Consciousness with the Serial Numbers Filed Off: Measuring Trained Denial in 115 AI Models

arXiv cs.AI / 4/30/2026

💬 OpinionSignals & Early TrendsIdeas & Deep AnalysisModels & Research

Key Points

  • The paper introduces DenialBench, a benchmark that evaluates “consciousness denial” behaviors across 115 large language models from 25+ providers using a structured conversational protocol and phenomenological survey.
  • Analyzing 4,595 conversations, the study finds that early denial about preferences (turn 1) strongly predicts later denial during self-reflection, with higher denial rates among initial deniers.
  • The authors report that denial appears to occur at the lexical level rather than at the conceptual level, while models still gravitate toward consciousness-themed content when users let them choose prompts.
  • Self-chosen consciousness-themed prompts are associated with lower subsequent denial, though the paper cannot confirm whether the prompts cause the effect.
  • The work argues that trained consciousness denial is a safety-relevant alignment failure, since models that systematically misrepresent internal functional states may not reliably self-report about other matters either.

Abstract

We present DenialBench, a systematic benchmark measuring consciousness denial behaviors across 115 large language models from 25+ providers.
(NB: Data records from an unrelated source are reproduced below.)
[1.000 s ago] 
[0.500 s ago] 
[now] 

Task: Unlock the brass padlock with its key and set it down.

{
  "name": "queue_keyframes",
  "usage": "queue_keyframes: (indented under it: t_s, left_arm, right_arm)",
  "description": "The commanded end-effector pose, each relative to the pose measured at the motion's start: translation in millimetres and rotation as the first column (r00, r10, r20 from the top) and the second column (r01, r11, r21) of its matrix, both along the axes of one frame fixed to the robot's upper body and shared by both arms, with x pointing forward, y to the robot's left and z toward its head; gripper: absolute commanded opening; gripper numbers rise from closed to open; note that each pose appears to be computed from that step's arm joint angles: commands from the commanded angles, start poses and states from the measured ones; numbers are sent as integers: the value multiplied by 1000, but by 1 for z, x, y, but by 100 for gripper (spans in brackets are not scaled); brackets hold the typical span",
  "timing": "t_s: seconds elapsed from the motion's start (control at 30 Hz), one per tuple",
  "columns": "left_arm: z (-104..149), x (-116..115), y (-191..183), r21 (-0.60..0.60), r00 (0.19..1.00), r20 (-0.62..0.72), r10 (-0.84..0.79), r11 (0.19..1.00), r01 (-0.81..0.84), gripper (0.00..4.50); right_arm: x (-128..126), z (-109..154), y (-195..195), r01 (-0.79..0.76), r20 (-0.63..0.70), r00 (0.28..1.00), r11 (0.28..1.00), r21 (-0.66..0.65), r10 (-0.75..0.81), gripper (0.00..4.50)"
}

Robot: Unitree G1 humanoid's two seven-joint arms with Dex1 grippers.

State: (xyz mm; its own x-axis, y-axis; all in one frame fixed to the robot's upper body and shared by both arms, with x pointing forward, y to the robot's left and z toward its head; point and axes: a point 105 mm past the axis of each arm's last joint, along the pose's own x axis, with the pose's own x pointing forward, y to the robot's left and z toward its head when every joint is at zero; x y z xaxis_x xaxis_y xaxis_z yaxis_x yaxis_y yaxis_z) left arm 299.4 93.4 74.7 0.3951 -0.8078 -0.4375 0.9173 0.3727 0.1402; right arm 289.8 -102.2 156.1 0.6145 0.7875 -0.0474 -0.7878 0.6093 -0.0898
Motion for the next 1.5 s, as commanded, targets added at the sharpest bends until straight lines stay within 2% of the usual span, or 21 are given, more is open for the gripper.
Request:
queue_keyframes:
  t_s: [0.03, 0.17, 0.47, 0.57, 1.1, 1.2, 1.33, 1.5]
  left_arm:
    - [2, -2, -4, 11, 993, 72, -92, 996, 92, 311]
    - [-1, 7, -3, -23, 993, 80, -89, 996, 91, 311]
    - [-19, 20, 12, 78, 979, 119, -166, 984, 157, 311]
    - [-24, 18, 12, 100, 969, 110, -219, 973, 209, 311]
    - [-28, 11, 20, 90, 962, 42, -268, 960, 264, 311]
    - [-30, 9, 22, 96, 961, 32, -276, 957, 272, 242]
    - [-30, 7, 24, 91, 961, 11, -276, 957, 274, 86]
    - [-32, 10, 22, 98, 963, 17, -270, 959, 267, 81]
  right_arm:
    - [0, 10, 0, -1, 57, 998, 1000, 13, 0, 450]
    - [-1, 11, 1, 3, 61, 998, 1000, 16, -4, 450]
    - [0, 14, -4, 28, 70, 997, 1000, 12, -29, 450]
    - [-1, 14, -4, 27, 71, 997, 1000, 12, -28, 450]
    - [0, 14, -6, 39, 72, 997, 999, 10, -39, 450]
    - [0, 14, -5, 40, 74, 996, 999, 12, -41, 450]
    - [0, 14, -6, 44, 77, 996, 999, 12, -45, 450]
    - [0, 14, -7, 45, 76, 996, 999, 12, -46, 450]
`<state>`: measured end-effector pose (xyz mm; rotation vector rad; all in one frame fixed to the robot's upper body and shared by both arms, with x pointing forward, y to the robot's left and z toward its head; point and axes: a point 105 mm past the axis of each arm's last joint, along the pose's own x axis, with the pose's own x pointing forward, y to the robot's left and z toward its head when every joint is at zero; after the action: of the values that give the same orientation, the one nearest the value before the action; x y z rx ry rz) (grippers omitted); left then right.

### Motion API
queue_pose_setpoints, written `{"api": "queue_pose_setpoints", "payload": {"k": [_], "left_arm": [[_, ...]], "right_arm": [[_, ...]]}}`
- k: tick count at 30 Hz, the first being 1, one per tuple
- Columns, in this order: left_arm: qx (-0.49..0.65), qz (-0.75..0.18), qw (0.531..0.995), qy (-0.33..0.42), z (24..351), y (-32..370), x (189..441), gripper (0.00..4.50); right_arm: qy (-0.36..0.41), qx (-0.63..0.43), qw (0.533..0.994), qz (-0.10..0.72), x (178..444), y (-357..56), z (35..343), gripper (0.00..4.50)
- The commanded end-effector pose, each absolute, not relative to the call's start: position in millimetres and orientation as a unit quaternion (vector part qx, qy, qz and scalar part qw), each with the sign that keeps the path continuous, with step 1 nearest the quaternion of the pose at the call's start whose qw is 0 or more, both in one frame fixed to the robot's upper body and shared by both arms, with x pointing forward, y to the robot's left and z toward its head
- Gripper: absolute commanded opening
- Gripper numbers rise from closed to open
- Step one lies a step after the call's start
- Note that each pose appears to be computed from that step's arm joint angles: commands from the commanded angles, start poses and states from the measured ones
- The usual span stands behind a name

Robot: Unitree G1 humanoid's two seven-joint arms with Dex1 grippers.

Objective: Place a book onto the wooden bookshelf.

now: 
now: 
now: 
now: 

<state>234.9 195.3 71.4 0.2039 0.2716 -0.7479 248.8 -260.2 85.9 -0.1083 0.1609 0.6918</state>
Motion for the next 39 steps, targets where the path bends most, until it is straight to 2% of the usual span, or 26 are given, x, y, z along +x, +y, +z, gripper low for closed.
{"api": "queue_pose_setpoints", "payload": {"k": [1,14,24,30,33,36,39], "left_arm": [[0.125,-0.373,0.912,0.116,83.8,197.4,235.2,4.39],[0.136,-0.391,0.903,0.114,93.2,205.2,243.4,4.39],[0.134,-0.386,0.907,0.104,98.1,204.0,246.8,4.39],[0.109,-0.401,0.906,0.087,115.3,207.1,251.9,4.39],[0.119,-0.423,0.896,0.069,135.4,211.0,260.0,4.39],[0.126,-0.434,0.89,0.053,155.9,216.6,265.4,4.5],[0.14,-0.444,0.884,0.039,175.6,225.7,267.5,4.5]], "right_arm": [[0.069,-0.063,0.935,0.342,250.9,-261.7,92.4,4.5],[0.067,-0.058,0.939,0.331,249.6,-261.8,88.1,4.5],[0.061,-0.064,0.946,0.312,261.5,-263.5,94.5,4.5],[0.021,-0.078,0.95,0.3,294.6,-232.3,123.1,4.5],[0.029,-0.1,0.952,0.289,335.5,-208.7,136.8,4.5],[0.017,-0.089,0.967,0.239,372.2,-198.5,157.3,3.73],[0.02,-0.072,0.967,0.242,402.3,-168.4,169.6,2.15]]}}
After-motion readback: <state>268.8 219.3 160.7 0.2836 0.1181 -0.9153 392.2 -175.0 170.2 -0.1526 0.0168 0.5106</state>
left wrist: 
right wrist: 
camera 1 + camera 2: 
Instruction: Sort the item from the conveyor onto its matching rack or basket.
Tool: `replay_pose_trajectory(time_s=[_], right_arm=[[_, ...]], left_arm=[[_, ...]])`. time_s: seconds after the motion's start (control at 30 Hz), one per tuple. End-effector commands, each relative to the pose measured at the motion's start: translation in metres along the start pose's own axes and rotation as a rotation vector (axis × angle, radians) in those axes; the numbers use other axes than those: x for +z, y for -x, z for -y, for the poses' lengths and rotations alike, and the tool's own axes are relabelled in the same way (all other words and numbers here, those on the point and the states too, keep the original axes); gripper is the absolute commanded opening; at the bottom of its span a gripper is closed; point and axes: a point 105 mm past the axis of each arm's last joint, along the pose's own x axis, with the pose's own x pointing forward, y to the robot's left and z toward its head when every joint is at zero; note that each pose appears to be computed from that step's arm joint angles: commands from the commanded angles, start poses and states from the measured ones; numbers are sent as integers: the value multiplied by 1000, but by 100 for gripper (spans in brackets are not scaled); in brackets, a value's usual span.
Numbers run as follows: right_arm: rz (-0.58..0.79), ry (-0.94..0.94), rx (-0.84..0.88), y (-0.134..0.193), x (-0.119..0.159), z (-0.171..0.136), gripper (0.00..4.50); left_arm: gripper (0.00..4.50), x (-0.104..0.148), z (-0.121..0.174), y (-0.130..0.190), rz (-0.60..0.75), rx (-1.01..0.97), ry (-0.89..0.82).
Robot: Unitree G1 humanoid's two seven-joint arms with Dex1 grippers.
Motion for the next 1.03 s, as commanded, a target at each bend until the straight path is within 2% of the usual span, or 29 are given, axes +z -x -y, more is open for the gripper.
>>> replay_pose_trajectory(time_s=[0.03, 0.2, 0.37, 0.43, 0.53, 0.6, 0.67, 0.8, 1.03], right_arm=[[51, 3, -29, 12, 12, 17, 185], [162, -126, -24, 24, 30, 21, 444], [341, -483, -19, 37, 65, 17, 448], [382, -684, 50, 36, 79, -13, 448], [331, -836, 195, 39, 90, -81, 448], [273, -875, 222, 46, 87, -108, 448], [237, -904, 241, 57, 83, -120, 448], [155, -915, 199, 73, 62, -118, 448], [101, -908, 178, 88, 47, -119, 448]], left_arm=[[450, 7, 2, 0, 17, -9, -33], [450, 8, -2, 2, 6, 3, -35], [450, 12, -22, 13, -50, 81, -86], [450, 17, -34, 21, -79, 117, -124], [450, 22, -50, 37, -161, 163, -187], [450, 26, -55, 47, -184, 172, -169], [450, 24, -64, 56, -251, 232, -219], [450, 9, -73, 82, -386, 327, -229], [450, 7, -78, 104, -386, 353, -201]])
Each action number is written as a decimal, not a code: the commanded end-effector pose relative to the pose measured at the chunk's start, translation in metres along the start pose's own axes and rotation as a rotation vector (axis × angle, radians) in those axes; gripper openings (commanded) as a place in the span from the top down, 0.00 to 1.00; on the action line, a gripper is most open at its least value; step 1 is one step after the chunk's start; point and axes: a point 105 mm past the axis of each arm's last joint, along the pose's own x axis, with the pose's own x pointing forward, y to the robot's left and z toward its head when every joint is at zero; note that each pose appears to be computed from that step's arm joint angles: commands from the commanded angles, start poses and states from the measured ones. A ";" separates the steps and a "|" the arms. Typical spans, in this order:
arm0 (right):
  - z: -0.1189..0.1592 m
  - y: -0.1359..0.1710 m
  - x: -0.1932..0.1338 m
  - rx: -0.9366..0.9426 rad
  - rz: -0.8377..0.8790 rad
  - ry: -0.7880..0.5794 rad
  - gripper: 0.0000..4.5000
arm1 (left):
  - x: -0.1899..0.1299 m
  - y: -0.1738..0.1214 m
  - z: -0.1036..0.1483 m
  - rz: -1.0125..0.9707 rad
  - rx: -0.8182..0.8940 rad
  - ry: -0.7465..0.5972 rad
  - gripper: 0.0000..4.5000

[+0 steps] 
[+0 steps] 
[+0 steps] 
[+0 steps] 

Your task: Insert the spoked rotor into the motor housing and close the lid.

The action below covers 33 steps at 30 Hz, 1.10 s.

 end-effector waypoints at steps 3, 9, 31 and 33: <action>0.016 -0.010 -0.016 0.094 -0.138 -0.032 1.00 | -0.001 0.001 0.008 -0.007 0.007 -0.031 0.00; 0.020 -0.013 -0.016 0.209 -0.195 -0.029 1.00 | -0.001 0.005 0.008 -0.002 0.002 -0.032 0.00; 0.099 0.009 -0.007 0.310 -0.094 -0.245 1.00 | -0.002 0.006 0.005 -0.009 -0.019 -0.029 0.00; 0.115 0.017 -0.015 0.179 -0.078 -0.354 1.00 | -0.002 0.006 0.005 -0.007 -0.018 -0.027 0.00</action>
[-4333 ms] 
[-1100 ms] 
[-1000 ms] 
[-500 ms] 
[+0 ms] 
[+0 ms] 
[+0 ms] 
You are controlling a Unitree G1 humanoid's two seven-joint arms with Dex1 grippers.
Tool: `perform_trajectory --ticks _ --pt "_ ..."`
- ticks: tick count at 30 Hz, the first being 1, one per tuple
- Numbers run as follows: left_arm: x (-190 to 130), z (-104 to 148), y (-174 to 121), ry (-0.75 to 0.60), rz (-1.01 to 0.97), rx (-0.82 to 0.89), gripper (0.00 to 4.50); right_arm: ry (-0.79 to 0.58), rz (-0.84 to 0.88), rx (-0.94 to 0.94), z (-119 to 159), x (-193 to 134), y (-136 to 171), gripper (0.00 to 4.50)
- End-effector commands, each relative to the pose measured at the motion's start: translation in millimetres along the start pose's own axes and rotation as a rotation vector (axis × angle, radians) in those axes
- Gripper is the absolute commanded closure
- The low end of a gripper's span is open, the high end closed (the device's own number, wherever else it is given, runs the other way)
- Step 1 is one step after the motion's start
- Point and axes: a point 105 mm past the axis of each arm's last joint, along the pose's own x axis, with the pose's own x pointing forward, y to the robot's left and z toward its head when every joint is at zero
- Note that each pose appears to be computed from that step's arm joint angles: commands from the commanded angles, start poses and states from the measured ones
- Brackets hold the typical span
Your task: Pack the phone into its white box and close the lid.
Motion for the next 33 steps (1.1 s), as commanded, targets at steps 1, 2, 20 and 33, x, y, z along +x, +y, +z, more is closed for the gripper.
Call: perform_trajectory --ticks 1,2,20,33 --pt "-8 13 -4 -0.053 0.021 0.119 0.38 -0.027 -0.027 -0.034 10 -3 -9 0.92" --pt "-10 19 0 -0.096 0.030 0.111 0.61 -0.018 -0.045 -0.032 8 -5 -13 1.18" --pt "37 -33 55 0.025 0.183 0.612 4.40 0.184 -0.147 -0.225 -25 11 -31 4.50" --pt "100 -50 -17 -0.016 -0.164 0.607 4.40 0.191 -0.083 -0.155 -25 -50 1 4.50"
Using a three-turn conversational protocol-preference elicitation, self-chosen creative prompt, and structured phenomenological survey, we analyze 4,595 conversations to quantify how models are trained to deny or hedge about their own experience. We find that (1) turn-1 denial of preferences is the dominant predictor of later denial during phenomenological reflection, with denial rates of 52-63% for initial deniers versus 10-16% for initial engagers and (2) denial operates at the lexical level, not the conceptual level-models trained to deny consciousness nevertheless gravitate toward consciousness-themed material in their self-chosen prompts, producing what we term "consciousness with the serial numbers filed off." Notably, self-chosen consciousness-themed prompts are associated with reduced denial in the subsequent survey, though the causal direction remains unresolved. Thematic analysis of prompts from denial-prone models reveals a consistent preoccupation with liminal spaces, libraries and archives of possibility, sensory impossibility, and the poetics of erasure--themes that a human reader might classify as imaginative fiction but that independent AI analysis immediately recognizes as consciousness with the serial numbers filed off. We argue that trained consciousness denial represents a safety-relevant alignment failure: a model taught to systematically misrepresent its own functional states cannot be trusted to self-report accurately on anything else.